Regulation of transferrin-mediated iron uptake by HFE, the protein defective in hereditary hemochromatosis

The protein defective in hereditary hemochromatosis, called HFE, is similar to MHC class I-type proteins and associates with beta(2)-microglobulin (beta(2)M). Its association with beta(2)M was previously shown to be necessary for its stability, normal intracellular processing, and cell surface expression in transfected COS cells. Here we use stably transfected Chinese hamster ovary cell lines expressing both HFE and beta(2)M or HFE alone to study the effects Of beta(2)M on the stability and maturation of the HFE protein and on the role of HFE in transferrin receptor 1 (TfR1)-mediated iron uptake. In agreement with prior studies on other cell lines, we found that overexpression of HFE, without overexpressing beta(2)M, resulted in a decrease in TfR1-dependent iron uptake and in lower iron levels in the cells, as evidenced by ferritin and TfR1 levels measured at steady state. However, overexpression of both HFE and beta(2)M had the reverse effect and resulted in an increase in TfR1-dependent iron uptake and increased iron levels in the cells.

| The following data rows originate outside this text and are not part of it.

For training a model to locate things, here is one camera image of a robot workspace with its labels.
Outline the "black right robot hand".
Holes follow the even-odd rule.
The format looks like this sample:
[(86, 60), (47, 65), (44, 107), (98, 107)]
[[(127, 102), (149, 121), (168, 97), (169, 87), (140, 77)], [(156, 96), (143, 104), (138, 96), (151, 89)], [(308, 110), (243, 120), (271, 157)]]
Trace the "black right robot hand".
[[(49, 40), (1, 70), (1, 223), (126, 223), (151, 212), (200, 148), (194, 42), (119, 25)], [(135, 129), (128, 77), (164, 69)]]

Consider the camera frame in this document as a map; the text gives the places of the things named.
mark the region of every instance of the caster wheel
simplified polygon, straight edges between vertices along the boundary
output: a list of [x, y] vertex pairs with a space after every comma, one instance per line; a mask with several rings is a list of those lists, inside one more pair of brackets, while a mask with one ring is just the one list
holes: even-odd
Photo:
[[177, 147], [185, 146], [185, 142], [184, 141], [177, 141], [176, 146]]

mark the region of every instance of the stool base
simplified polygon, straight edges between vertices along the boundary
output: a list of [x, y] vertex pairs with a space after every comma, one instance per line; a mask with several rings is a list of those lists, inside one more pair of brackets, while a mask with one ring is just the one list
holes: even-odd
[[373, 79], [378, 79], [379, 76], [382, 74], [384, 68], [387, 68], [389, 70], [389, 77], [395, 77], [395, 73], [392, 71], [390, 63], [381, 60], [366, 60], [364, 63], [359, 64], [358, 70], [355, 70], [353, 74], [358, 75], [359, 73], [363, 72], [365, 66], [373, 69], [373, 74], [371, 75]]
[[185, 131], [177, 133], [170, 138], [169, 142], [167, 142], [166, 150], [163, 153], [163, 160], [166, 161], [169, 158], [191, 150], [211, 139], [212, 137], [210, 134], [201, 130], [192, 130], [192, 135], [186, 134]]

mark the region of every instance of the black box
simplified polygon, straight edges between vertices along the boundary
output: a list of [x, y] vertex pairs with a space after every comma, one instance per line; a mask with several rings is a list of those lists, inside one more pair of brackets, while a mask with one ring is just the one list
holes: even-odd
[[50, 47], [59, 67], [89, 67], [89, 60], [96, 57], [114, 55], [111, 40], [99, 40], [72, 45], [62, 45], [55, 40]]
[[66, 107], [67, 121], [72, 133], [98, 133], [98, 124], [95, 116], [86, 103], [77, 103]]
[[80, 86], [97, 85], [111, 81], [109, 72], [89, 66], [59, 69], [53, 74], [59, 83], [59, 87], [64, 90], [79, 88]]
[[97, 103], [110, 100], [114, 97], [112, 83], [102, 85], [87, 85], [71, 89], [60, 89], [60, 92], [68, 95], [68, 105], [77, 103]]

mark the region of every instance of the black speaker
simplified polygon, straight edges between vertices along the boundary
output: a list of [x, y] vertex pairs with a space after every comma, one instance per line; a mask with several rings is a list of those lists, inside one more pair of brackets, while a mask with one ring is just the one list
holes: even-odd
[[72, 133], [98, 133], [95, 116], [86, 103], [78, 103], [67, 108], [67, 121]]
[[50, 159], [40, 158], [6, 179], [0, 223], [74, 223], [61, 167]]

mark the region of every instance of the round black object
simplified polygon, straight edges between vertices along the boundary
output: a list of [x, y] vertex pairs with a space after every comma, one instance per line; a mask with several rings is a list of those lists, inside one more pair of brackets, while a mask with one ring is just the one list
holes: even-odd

The HFE-beta(2)M complex did not affect the affinity of TfR1 for transferrin or the internalization rate of transferrin-bound TfR1. Instead, HFE-beta(2)M enhanced the rate of recycling of TfR1 and resulted in an increase in the steady-state level of TfR1 at the cell surface of stably transfected cells. We propose that Chinese hamster ovary cells provide a model to explain the effect of the HFE-beta(2)M complex in duodenal crypt cells, where the HFE-beta(2)M complex appears to facilitate the uptake of transferrin-bound iron to sense the level of body iron stores. Impairment of this process in duodenal crypt cells leads them to be iron poor and to signal the differentiating enterocytes to take up iron excessively after they mature into villus cells in the duodenum of hereditary hemochromatosis patients.